Assignment: Your task is to reproduce, exactly and only, the lines running from the line containing "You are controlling" to the end of the data below, both included.

Given information:

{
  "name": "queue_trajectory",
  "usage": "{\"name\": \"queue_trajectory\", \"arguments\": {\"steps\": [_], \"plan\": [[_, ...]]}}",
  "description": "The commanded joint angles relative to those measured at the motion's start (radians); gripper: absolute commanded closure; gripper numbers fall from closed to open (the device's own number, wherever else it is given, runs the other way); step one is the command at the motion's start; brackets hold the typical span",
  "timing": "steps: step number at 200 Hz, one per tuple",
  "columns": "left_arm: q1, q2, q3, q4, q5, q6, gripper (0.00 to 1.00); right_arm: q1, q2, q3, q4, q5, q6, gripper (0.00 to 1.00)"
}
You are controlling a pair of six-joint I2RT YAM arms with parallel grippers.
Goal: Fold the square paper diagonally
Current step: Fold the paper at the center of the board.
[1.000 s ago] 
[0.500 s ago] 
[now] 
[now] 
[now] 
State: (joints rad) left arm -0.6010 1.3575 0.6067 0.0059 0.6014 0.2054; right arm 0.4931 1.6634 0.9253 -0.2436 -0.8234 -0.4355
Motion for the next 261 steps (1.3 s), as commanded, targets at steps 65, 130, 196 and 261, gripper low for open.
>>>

Reply to the task:
You are controlling a pair of six-joint I2RT YAM arms with parallel grippers.
Goal: Fold the square paper diagonally
Current step: Fold the paper at the center of the board.
[1.000 s ago] 
[0.500 s ago] 
[now] 
[now] 
[now] 
State: (joints rad) left arm -0.6010 1.3575 0.6067 0.0059 0.6014 0.2054; right arm 0.4931 1.6634 0.9253 -0.2436 -0.8234 -0.4355
Motion for the next 261 steps (1.3 s), as commanded, targets at steps 65, 130, 196 and 261, gripper low for open.
>>>

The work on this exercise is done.